++++ SOURCE DATA
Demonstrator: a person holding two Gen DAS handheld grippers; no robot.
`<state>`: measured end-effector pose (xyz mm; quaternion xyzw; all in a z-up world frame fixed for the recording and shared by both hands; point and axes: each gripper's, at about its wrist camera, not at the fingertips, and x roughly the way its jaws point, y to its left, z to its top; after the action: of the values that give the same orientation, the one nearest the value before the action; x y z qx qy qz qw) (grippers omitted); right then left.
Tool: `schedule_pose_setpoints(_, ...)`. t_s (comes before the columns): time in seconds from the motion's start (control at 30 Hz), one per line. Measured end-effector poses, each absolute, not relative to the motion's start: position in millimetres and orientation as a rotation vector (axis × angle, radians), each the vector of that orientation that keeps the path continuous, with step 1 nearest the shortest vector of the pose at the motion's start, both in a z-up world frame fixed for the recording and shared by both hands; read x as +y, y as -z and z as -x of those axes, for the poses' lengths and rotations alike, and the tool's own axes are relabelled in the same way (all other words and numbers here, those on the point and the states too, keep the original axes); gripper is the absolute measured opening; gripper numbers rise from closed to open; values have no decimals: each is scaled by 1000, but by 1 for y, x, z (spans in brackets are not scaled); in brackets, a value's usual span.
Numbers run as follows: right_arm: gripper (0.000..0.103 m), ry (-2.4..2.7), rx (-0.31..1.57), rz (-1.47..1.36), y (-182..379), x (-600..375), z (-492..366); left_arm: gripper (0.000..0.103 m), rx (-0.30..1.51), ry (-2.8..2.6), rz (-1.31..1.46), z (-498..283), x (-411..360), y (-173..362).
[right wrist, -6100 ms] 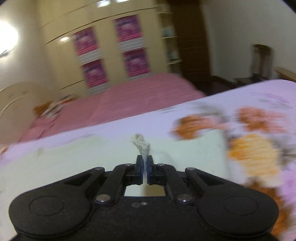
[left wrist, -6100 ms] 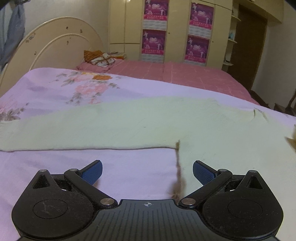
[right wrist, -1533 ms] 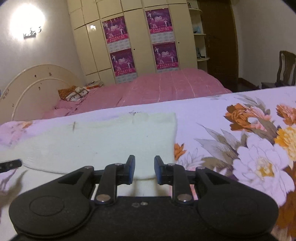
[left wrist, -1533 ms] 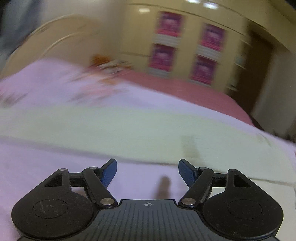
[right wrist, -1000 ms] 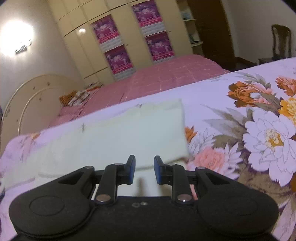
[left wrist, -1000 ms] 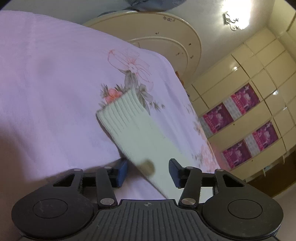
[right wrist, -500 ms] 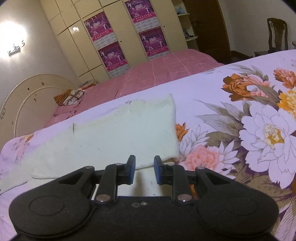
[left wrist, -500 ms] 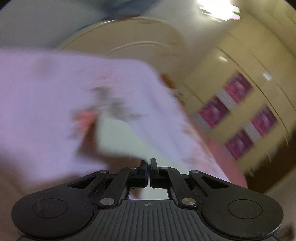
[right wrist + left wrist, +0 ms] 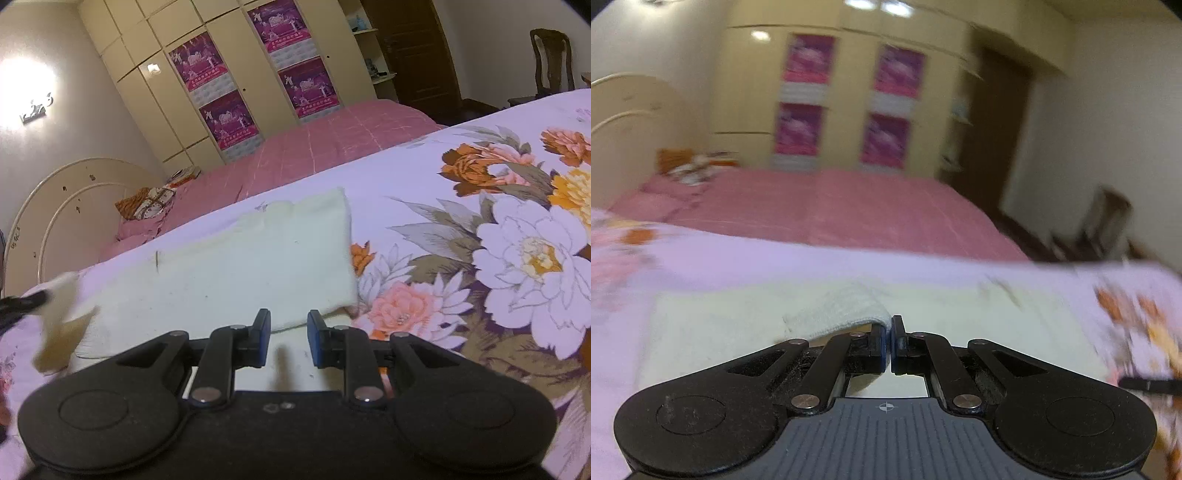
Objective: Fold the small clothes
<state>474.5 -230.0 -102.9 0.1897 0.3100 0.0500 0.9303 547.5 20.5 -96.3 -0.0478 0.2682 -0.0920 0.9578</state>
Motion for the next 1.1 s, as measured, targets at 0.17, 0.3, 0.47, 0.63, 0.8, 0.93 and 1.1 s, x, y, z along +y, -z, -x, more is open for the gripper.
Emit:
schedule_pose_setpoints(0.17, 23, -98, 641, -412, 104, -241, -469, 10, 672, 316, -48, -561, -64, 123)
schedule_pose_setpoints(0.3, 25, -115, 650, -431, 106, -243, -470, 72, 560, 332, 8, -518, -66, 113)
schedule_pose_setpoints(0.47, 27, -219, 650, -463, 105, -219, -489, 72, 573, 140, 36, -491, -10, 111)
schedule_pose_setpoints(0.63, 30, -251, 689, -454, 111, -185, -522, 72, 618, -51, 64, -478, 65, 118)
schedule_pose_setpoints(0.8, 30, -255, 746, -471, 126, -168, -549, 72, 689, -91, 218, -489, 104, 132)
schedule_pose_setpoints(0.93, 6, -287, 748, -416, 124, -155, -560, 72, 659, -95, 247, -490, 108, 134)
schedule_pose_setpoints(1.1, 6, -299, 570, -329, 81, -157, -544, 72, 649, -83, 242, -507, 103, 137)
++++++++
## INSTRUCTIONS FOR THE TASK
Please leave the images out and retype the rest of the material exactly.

## SOLVED EXERCISE
Demonstrator: a person holding two Gen DAS handheld grippers; no robot.
`<state>`: measured end-effector pose (xyz mm; quaternion xyzw; all in a z-up world frame fixed for the recording and shared by both hands; point and axes: each gripper's, at about its wrist camera, not at the fingertips, and x roughly the way its jaws point, y to its left, z to its top; after the action: of the values that give the same orientation, the one nearest the value before the action; x y z qx qy qz qw) (grippers omitted); right then left.
Tool: `schedule_pose_setpoints(_, ...)`. t_s (comes before the columns): time in seconds from the motion's start (control at 30 Hz), one per line. Measured end-effector poses, each absolute, not relative to the motion's start: position in millimetres and orientation as a rotation vector (axis × angle, radians), each the vector of that orientation that keeps the path continuous, with step 1 nearest the shortest vector of the pose at the motion's start, both in a z-up world frame fixed for the recording and shared by both hands; read x as +y, y as -z and z as -x of those axes, for the poses' lengths and rotations alike, and the tool's own axes are relabelled in the same way (all other words and numbers here, those on the point and the states too, keep the original axes); gripper is the absolute measured opening; gripper numbers rise from closed to open; values have no decimals: each is scaled by 1000, but by 1 for y, x, z (spans in brackets are not scaled); in brackets, a value's usual span.
Numbers run as follows: right_arm: gripper (0.000..0.103 m), ry (-2.4..2.7), rx (-0.31..1.57), rz (-1.47..1.36), y (-182..379), x (-600..375), z (-492..366); left_arm: gripper (0.000..0.103 m), rx (-0.30..1.51), ry (-2.8..2.6), rz (-1.31..1.46), z (-498..283), x (-411..360), y (-173..362).
[right wrist, -6100 ms] 
[left wrist, -6100 ms] 
[right wrist, -1533 ms] 
[left wrist, -1533 ms] 
[right wrist, -1000 ms] 
[left wrist, -1000 ms] 
[right wrist, -500 ms] 
[left wrist, -500 ms] 
[right wrist + left wrist, +0 ms] 
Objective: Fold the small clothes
<state>474.5 -230.0 -102.9 0.1897 0.3100 0.0500 0.9303 547.5 20.5 -96.3 -0.0478 0.2682 -0.0920 0.9578</state>
Motion for the next 1.1 s, as measured, targets at 0.17, 0.3, 0.47, 0.63, 0.8, 0.93 and 1.1 s, x, y, z along +y, -z, -x, more is open for the gripper.
Emit:
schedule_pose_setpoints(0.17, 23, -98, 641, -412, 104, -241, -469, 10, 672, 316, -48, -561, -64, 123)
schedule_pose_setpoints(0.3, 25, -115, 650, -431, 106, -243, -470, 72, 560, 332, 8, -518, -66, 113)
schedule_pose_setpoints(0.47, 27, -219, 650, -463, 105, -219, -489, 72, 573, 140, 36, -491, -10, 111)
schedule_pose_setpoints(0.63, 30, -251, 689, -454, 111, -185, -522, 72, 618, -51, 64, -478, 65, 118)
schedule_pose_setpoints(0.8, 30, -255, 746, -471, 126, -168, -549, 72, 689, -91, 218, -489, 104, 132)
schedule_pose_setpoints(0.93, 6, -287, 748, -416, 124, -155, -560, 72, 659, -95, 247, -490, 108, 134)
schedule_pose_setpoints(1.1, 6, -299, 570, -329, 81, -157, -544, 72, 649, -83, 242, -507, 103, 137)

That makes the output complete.